[Items from a dataset]
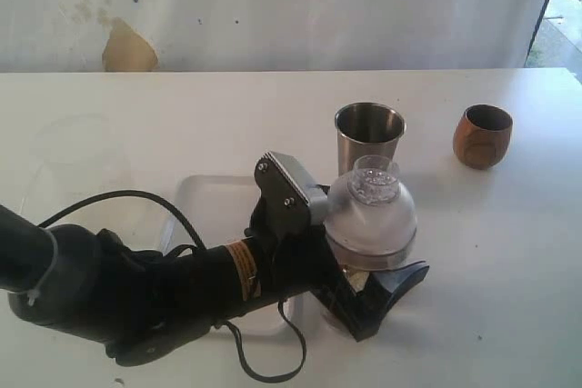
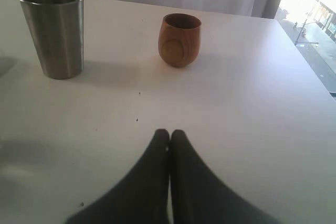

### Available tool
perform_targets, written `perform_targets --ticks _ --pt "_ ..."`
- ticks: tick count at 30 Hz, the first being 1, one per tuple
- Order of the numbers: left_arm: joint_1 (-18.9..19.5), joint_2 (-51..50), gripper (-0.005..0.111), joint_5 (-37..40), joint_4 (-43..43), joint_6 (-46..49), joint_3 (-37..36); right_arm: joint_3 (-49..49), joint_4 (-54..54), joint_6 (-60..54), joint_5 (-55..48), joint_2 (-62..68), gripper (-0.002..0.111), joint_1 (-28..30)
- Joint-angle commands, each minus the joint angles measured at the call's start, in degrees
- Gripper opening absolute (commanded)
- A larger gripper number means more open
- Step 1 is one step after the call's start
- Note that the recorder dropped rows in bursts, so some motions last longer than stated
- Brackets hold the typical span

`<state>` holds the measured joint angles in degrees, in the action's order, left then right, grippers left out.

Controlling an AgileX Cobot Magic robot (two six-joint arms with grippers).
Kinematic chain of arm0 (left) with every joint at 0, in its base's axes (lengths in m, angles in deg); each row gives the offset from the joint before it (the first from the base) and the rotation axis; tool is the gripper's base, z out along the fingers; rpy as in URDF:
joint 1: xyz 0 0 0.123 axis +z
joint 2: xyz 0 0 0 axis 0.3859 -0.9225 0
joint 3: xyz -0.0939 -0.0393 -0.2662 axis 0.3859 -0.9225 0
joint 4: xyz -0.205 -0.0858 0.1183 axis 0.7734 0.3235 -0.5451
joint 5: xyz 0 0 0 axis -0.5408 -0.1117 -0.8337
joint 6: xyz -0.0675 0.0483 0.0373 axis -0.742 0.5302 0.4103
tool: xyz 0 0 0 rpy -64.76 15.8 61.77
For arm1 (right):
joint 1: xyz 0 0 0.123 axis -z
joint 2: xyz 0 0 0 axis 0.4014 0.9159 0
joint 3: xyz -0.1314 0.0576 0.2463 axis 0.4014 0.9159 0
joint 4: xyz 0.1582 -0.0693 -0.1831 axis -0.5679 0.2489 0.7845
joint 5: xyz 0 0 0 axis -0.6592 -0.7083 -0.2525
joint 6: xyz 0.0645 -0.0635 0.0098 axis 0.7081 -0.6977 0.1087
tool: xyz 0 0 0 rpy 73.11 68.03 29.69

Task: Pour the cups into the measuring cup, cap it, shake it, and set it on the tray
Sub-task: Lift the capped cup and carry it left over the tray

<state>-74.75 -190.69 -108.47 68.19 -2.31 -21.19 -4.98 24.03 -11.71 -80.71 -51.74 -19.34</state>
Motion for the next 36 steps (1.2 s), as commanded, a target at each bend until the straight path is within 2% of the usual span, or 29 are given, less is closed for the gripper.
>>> perform_targets --ticks 1,4,6,10,14,16,22,26,30,32,34,36 --pt "0.0 0.1 0.105 -0.7 0.3 -0.2 0.2 0.3 0.0 -0.3 0.0 -0.3 0.0 0.4" --pt "0.0 0.1 0.1 0.5 0.3 0.1 0.2 0.3 0.0 -0.3 0.0 -0.3 0.0 0.4" --pt "0.0 0.1 0.089 1.2 0.3 0.1 0.2 0.3 0.0 -0.3 0.0 -0.3 0.0 0.4" --pt "0.0 0.1 0.057 4.4 0.3 0.1 0.2 0.3 0.0 -0.3 0.0 -0.3 0.0 0.4" --pt "0.0 0.1 0.013 8.9 0.3 0.0 0.2 0.3 0.0 -0.3 0.0 -0.3 0.0 0.4" --pt "0.0 0.1 0.0 9.3 0.1 -0.2 0.2 0.3 0.0 -0.3 0.0 -0.3 0.0 0.4" --pt "0.0 0.7 0.0 7.4 -0.8 -3.5 0.2 0.3 0.0 -0.3 0.0 -0.3 0.0 0.4" --pt "0.0 5.3 0.0 1.9 -3.7 -4.2 0.2 0.3 0.0 -0.3 0.0 -0.3 0.0 0.4" --pt "0.0 12.3 0.0 0.6 -7.1 -11.2 0.2 0.3 0.0 -0.3 0.0 -0.3 0.0 0.4" --pt "0.0 16.7 0.0 3.9 -11.7 -11.2 0.2 0.3 0.0 -0.3 0.0 -0.3 0.0 0.4" --pt "0.0 21.4 0.0 11.6 -12.5 -6.8 0.2 0.3 0.0 -0.3 0.0 -0.3 0.0 0.4" --pt "1.2 24.6 0.0 19.6 -5.7 0.1 0.2 0.3 0.0 -0.3 0.0 -0.3 0.0 0.4"
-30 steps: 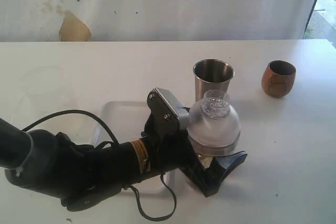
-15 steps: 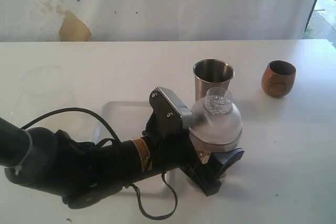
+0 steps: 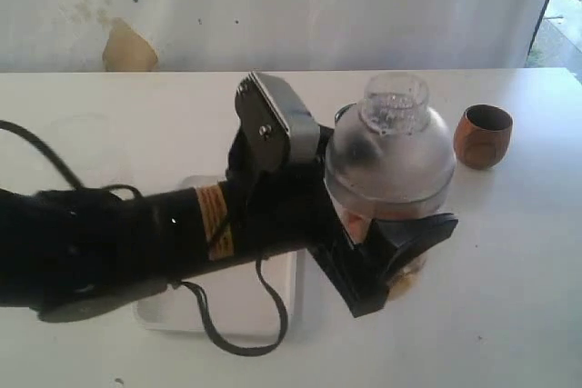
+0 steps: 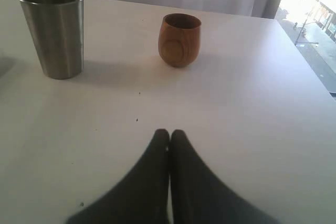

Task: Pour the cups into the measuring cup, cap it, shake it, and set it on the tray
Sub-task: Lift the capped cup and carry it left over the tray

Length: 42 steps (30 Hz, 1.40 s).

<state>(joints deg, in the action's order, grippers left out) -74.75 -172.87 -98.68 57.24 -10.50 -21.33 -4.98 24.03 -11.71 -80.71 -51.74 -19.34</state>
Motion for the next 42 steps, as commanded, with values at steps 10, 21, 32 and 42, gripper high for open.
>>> perform_targets --ticks 10,21,32,42 --pt "6.4 11.6 0.0 16.5 -6.8 -3.6 -0.3 0.3 0.0 -0.3 0.0 -0.3 0.0 0.4" --pt "10.5 12.6 0.0 18.4 8.9 0.9 -1.7 0.3 0.0 -0.3 0.0 -0.3 0.0 0.4" --pt "8.9 15.2 0.0 13.6 -2.6 -5.3 -2.9 0.3 0.0 -0.3 0.0 -0.3 0.0 0.4" --pt "9.0 17.3 0.0 12.6 -7.1 -8.3 -3.6 0.3 0.0 -0.3 0.0 -0.3 0.0 0.4"
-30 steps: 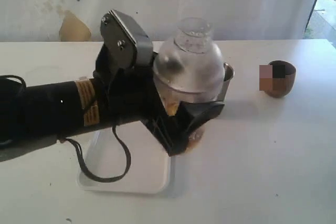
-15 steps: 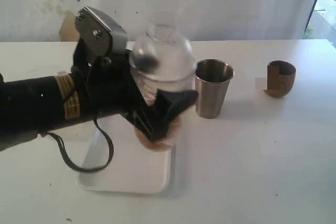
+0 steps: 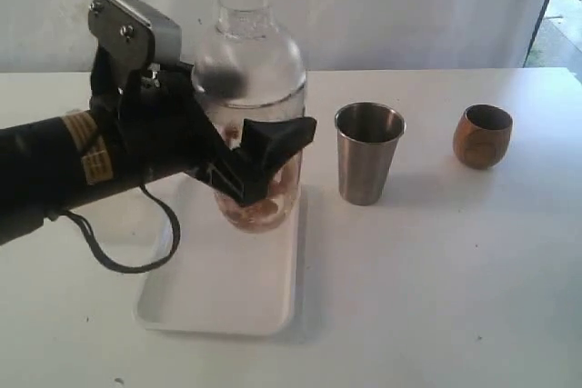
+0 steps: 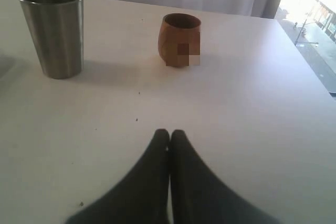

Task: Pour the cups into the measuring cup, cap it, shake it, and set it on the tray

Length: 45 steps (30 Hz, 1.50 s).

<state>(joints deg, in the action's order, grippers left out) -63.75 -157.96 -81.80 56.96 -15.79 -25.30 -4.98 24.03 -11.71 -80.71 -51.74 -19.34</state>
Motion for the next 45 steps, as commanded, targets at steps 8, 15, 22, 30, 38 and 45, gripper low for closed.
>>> perform_targets --ticks 8,15,22,30,38,45 --pt "-1.0 4.0 0.0 -4.8 -5.9 -1.1 -0.3 0.3 0.0 -0.3 0.0 -0.3 0.0 0.4" --pt "0.9 7.1 0.0 1.7 3.6 5.5 0.0 0.3 0.0 -0.3 0.0 -0.3 0.0 0.4" --pt "5.9 14.7 0.0 6.2 10.9 12.0 0.0 0.3 0.0 -0.3 0.0 -0.3 0.0 0.4" --pt "19.4 23.1 0.0 21.4 10.7 16.6 0.0 0.3 0.0 -0.3 0.0 -0.3 0.0 0.4" --pt "33.1 24.4 0.0 33.8 7.8 24.6 0.0 0.3 0.0 -0.3 0.0 -0.3 0.0 0.4" --pt "37.7 20.8 0.0 38.6 7.2 36.4 -0.5 0.3 0.0 -0.3 0.0 -0.3 0.0 0.4"
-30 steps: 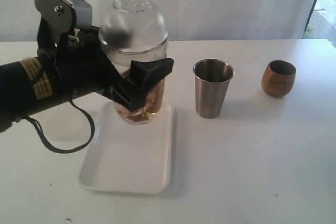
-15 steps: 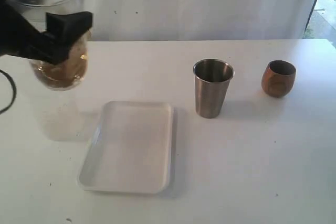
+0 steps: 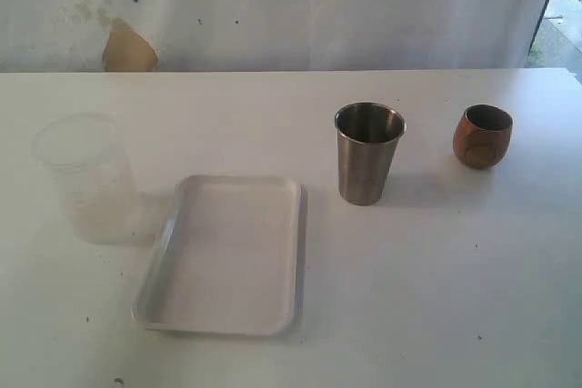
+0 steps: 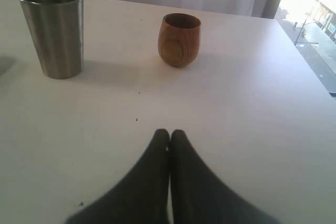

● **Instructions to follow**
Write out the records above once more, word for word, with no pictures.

● **Result of this task**
### Available tool
perform_targets, written `perform_targets --ticks _ --pt "_ ..."`
- ticks: tick count at 30 Hz, the first being 1, one per tuple
- Order of the numbers: left_arm: joint_1 (-18.9..19.5), joint_2 (-51..50), gripper (-0.005..0.111), joint_5 (-37..40), joint_4 (-43..43), joint_6 (-46..49), joint_3 (-37..36); right_arm: joint_3 (-49..49), joint_4 (-54..54), joint_6 (-60..54), joint_5 (-55..48), joint_2 (-62..68), gripper (-0.002..0.111), joint_1 (-28..30)
- Joint-angle commands, each minus the joint angles measured at the call's start, in degrees
- Gripper opening absolute (commanded)
- A larger gripper number means more open
- Step 1 is one step after the call's start
- Note that the recorder dropped rows in bursts, so some motions last longer than stated
- Brackets hold the typical span

`<state>` holds the measured joint angles in degrees, in the action's order, left then right, grippers left out.

Controlling an AgileX Cobot Magic robot (two six-joint arms with grippers).
Kinematic chain of arm0 (left) with every joint at 0, in its base's axes (lengths in m, angles in deg); each row gives the offset from the joint before it (the first from the base) and the rotation axis; tool is the gripper's base, z out along the fingers; rpy as in URDF:
joint 1: xyz 0 0 0.123 axis +z
joint 2: xyz 0 0 0 axis 0.3859 -0.9225 0
joint 3: xyz -0.0939 -0.0393 -0.2662 axis 0.3859 -0.9225 0
joint 4: xyz -0.205 -0.0858 0.1183 axis 0.7734 0.3235 -0.5451
joint 5: xyz 0 0 0 axis -0.5408 -0.1117 -0.8337
joint 6: xyz -0.0675 0.0483 0.0373 axis -0.742 0.5302 0.4103
tool: xyz 0 0 0 rpy -64.76 15.8 61.77
For arm1 (right):
joint 1: xyz 0 0 0.123 axis -z
joint 2: xyz 0 0 0 axis 0.4014 0.9159 0
joint 3: xyz -0.1314 0.0576 0.2463 axis 0.4014 0.9159 0
joint 4: xyz 0.1582 -0.0693 -0.1831 axis -0.5679 0.2489 0.7845
joint 5: xyz 0 0 0 axis -0.6592 -0.7083 -0.2525
joint 6: xyz 0.0645 -0.0635 0.0098 axis 0.7081 -0.6977 0.1087
tool: xyz 0 0 0 rpy 73.11 68.03 29.69

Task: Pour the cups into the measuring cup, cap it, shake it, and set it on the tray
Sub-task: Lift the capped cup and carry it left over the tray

<state>-74.75 -190.69 -108.47 68.19 -2.31 -21.19 -4.98 24.03 -11.71 -80.71 -51.74 -19.34</state>
Motion for the next 36 steps (1.2 s), as commanded, a target at each bend until the straight path is within 2% of the usual span, or 29 are given, less is closed for the gripper.
>>> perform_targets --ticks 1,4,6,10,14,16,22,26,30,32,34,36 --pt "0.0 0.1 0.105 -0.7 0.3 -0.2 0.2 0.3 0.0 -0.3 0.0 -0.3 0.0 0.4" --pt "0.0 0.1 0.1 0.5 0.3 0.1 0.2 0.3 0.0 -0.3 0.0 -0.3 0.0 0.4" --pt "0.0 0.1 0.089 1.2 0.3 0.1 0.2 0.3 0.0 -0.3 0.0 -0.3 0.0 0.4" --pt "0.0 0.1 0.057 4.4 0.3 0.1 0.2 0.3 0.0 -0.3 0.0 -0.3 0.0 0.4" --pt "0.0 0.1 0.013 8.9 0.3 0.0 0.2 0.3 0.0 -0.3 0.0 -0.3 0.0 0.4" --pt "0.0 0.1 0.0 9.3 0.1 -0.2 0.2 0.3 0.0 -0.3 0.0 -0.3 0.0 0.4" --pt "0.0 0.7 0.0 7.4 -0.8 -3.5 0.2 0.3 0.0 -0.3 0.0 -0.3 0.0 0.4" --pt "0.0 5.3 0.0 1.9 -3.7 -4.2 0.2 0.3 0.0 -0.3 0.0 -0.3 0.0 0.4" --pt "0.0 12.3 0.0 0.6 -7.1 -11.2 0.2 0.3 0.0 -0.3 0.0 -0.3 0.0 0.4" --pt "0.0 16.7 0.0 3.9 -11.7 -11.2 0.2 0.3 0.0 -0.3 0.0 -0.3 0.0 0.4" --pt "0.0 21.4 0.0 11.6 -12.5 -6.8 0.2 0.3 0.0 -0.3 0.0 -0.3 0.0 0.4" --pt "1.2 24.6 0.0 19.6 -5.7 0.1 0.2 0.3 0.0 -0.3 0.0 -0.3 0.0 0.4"
-30 steps: 
-15 steps: 
+0 steps: 
+0 steps: 

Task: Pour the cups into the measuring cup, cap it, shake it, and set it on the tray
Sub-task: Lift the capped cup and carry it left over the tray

Length: 42 steps (30 Hz, 1.40 s).

<state>(joints deg, in the action's order, grippers left out) -74.75 -172.87 -98.68 57.24 -10.50 -21.33 -4.98 24.03 -11.71 -80.71 -51.74 -19.34</state>
Motion for the next 42 steps, as commanded, with values at steps 10, 21, 32 and 42, gripper high for open.
>>> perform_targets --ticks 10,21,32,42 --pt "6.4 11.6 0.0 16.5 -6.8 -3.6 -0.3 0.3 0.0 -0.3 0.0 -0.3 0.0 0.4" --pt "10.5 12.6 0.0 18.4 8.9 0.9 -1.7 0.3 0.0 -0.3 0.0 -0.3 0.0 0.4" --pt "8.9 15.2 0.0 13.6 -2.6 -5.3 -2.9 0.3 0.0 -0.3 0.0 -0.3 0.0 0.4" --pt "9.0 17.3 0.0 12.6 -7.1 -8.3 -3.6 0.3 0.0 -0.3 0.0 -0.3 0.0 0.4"
-30 steps: 
-15 steps: 
+0 steps: 
+0 steps: 

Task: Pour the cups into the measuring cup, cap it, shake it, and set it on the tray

Length: 45 steps (30 Hz, 1.50 s).

<state>(joints deg, in the action's order, grippers left out) -63.75 -157.96 -81.80 56.96 -15.79 -25.30 -4.98 24.03 -11.71 -80.71 -51.74 -19.34</state>
Motion for the next 45 steps, as commanded, targets at steps 8, 15, 22, 30, 38 and 45, gripper low for closed.
>>> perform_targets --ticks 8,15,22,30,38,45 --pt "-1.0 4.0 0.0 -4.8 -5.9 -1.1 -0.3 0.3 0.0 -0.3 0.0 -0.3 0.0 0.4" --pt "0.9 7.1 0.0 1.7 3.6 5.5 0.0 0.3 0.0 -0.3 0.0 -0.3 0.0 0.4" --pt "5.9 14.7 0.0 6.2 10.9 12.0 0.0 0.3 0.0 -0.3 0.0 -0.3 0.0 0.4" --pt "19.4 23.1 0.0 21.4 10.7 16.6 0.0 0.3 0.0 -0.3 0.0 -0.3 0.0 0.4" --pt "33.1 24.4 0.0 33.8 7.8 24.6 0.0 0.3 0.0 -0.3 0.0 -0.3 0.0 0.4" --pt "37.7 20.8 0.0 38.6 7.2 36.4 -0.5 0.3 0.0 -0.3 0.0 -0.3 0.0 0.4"
-30 steps: 
-15 steps: 
+0 steps: 
+0 steps: 

A complete answer has now been given.